* **WHAT IS EXPECTED**:
Pull out every line of the listing below where "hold" appears.

((

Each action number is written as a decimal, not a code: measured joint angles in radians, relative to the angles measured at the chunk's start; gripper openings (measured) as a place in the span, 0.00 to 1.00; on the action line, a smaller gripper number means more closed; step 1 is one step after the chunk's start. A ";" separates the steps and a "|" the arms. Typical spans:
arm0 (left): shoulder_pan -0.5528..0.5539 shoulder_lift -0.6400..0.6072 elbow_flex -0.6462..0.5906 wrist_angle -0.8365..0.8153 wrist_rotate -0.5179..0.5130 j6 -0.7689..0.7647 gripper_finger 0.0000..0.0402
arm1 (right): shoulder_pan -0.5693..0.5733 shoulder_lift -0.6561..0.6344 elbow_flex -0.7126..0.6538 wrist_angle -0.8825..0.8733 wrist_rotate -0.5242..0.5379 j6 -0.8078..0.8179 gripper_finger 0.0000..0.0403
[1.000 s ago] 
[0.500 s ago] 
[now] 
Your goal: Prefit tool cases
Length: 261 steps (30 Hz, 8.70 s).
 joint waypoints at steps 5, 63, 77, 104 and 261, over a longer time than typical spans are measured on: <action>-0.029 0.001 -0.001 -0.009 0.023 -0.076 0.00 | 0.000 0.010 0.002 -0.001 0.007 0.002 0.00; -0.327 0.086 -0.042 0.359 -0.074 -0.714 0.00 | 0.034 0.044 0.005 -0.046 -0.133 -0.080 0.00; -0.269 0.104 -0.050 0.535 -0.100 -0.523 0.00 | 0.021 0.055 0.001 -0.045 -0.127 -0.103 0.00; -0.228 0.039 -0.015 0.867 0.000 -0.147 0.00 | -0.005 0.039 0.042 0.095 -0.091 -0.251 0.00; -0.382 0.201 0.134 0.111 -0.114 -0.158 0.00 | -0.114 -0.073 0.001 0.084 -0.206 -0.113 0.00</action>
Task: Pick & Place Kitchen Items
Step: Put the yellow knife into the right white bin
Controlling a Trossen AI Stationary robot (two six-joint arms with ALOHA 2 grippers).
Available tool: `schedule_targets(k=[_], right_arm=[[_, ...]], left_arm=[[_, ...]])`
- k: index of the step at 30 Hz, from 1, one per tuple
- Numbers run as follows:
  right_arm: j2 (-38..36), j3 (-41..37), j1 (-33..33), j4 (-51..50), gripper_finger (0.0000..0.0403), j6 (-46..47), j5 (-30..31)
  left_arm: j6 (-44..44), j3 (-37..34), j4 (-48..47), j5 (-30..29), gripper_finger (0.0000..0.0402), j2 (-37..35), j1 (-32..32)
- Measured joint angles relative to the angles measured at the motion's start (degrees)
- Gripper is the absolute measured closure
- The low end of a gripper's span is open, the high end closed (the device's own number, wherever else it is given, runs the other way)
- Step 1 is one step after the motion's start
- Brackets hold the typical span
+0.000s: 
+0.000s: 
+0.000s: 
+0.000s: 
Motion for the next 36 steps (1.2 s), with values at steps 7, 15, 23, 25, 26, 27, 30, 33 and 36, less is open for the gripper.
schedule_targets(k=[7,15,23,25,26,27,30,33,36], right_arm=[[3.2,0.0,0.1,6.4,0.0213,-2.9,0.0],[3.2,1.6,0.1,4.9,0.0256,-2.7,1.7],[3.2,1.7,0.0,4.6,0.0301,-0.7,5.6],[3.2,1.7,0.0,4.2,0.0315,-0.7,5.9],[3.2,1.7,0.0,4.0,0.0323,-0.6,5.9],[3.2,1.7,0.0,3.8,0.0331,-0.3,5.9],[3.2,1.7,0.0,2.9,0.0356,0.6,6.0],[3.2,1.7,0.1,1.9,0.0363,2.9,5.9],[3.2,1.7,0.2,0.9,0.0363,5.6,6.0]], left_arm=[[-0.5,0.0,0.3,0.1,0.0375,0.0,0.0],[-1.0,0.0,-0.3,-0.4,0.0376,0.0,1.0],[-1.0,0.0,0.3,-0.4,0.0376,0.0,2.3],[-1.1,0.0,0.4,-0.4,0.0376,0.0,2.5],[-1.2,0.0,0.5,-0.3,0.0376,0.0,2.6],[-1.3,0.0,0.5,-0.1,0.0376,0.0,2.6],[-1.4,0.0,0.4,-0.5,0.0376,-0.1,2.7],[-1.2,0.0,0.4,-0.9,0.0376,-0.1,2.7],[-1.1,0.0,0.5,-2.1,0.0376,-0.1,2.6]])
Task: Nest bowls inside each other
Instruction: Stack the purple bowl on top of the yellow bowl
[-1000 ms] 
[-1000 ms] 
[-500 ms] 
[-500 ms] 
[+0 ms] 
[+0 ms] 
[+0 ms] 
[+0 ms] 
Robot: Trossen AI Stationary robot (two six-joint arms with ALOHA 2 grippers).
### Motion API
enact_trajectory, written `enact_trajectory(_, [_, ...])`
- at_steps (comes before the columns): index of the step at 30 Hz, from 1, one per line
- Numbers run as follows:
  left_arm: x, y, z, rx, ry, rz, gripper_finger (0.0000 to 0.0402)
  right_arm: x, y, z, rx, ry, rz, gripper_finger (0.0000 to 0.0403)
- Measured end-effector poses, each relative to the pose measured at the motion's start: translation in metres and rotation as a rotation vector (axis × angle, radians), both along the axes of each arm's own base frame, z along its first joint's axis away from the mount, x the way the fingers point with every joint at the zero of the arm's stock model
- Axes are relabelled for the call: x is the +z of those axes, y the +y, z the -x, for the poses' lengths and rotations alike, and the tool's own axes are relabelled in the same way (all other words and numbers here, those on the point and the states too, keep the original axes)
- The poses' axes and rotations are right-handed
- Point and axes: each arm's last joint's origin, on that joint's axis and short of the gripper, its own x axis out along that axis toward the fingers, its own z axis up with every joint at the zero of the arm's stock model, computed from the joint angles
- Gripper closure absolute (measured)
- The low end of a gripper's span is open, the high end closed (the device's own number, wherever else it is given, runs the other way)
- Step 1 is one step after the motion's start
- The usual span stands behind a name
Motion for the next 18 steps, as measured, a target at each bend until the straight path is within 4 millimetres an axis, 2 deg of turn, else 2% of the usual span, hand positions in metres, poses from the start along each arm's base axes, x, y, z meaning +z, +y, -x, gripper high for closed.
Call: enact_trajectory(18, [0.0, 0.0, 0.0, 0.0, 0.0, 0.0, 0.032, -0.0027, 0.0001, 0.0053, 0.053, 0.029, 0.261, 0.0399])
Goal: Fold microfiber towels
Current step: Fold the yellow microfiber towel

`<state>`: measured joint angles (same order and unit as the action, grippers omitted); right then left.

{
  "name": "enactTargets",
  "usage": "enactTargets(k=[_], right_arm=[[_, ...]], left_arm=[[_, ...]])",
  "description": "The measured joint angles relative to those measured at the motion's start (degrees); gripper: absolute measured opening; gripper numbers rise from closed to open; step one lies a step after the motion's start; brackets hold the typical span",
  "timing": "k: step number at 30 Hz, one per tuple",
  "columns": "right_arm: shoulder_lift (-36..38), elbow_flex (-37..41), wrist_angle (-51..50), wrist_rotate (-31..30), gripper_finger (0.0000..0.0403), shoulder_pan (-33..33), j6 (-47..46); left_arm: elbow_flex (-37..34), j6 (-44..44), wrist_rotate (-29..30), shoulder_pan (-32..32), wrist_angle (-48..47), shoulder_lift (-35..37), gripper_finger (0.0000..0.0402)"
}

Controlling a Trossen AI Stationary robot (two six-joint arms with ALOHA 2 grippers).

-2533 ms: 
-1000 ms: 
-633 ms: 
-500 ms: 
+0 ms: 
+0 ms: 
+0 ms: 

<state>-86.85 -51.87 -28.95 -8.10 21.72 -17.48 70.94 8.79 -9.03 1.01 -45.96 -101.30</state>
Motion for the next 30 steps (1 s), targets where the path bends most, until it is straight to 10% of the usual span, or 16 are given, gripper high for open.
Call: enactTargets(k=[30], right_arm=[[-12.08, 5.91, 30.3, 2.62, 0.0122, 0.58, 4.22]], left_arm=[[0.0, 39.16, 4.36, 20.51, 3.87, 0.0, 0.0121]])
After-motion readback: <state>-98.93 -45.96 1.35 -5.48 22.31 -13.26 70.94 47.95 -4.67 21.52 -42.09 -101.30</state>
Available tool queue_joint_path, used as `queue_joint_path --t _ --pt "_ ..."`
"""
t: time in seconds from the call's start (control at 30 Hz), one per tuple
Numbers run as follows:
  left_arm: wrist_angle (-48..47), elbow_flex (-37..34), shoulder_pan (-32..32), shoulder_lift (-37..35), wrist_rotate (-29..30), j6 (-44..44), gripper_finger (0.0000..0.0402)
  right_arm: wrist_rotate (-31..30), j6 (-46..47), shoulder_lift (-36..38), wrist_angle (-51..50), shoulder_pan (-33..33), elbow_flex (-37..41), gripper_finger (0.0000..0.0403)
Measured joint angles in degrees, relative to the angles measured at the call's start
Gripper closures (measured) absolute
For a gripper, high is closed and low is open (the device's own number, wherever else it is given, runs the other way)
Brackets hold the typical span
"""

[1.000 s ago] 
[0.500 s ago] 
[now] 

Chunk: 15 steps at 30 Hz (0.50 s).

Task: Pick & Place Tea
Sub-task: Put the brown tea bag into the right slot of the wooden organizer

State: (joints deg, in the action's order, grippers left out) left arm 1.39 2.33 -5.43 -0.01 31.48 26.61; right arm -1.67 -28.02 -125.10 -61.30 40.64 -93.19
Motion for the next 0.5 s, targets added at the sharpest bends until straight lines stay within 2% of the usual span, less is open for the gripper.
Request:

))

* **EXERCISE RESPONSE**:
- Brackets hold the typical span
  "description": "The measured joint angles relative to those measured at the motion's start (degrees); gripper: absolute measured opening; gripper numbers rise from closed to open; step one lies a step after the motion's start; brackets hold the typical span",
Brackets hold the typical span

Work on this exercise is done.